Audio Recitations
Geetanjali includes AI-generated Sanskrit recitations of the Bhagavad Gita verses. Hear proper pronunciation while you read.
Overview
Each verse can be played aloud with a natural Sanskrit recitation. The voice is Aryan—a male voice trained specifically for Indian languages with clear enunciation and a measured pace suitable for contemplation.
Technology: Indic Parler-TTS by AI4Bharat
Current coverage: All 700 verses + 9 Geeta Dhyanam invocations
How It Works
Sanskrit Text → AI Voice Synthesis → Audio File
↓ ↓ ↓
Devanagari Aryan voice MP3 (128kbps)
from source with curated ready for
scripture tempo/emotion playback
Each verse is individually processed with metadata that controls:
| Aspect | Effect |
|---|---|
| Tempo | Measured pace for most verses; slower for key teachings |
| Emotion | Serene for wisdom, firm for commands, compassionate for consolation |
| Emphasis | Special treatment for maha vakyas (great sayings) |
Maha Vakyas
Foundational verses like BG 2.47 (karmaṇy evādhikāras te) receive enhanced treatment:
- Slower, more deliberate delivery
- Greater gravitas in tone
- Pauses for absorption
Audio Quality
- Format: MP3, 128kbps stereo
- Duration: 7–15 seconds per verse (varies with length)
- Voice: Aryan (male, Sanskrit-optimized)
- Clarity: Optimized for both speakers and headphones
Playback Features
Single Verse
Click the play button on any verse card or detail page. Controls include:
- Play/pause toggle
- Progress bar with seek
- Playback speed (0.75×, 1×, 1.25×)
- Loop mode for memorization
Reading Mode
Sequential playback with two auto-advance modes:
| Mode | Behavior |
|---|---|
| Listen | Plays audio, advances after completion + 800ms pause |
| Read | Timer-based at 80% of audio duration (silent reading pace) |
The next verse audio preloads at 80% progress to eliminate gaps.
Study Mode
Guided narration through verses with auto-advance:
Chapter Intro → Verse 1 → Verse 2 → ... → Chapter Complete
↓
Sanskrit → English → Hindi → Insight → Next
Flow:
- Chapter intro (summary narration via TTS)
- Verse announcement (“Verse 1 of 72”)
- Sanskrit audio recitation
- English translation TTS
- Hindi translation TTS (if enabled)
- Insight/commentary TTS
- Auto-advance to next verse (2s pause)
- Chapter completion prompt at end
Trigger: Study button in MiniPlayer
Controls:
| Action | Gesture | Keyboard |
|---|---|---|
| Pause/Resume | Tap screen | Space |
| Skip section | — | → |
| Skip verse | — | ↓ |
| Stop | Tap Stop | Escape |
Settings (in Settings page):
- Include Hindi translations
- Include commentary insights
- Play chapter introduction
UI: Progress bar, section dots, verse position counter, status text.

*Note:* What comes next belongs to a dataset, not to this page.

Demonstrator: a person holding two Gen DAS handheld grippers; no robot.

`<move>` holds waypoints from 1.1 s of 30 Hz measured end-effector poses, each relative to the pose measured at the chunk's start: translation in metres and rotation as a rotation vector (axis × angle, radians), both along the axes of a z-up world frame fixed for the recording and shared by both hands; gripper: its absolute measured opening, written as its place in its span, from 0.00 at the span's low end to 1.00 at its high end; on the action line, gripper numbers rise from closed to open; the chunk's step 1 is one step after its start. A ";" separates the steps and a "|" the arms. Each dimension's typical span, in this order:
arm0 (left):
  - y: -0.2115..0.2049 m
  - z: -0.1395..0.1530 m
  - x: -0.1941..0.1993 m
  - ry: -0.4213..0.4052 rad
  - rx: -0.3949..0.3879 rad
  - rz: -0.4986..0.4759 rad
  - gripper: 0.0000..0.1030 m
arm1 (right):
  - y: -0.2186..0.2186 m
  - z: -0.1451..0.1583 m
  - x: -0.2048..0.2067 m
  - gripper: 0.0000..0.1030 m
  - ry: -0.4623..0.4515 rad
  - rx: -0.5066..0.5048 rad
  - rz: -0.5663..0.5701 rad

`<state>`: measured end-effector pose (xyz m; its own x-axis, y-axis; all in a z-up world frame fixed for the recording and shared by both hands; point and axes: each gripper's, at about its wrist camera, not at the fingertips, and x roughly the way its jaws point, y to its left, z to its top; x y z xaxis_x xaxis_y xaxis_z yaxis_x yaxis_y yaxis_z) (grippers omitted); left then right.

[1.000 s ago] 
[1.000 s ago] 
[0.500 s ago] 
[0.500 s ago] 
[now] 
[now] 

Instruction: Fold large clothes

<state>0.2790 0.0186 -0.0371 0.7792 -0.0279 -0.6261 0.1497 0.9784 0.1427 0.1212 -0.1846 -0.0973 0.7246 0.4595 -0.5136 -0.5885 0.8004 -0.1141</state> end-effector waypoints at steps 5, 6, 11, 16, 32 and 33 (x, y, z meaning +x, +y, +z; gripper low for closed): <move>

Accessibility: aria-live announcements, 44px touch targets, keyboard shortcuts.
Media Controls
Lock screen and notification controls work via the Media Session API. Pause, resume, and see verse info without unlocking your device.
Offline Audio
Audio files cache automatically for offline playback.
How it works:
- Audio plays immediately via nginx (no blocking)
- Full file cached in background for subsequent plays
- Cloud icon in MiniPlayer indicates cached status
Cache limits:
- 100MB quota with LRU eviction
- Manage in Settings → Audio Cache (see file count, clear cache)
Reliability features:
- Cache-first with no validation overhead for fast playback
- 20-second load timeout with clear error message
- Download validation before caching (size, completeness)
- Background caching: audio plays immediately, cached asynchronously
Technical:
- Service Worker intercepts
/audio/requests - Cache hit: serves immediately without validation
- Cache miss: fetches from network, caches in background
- Supports Range requests for seeking within cached files
For Contributors
Generation Workflow
Audio generation uses a three-step pipeline:
- Export metadata from the database (runs locally via Docker)
- Generate audio using Indic Parler-TTS in Google Colab (GPU required)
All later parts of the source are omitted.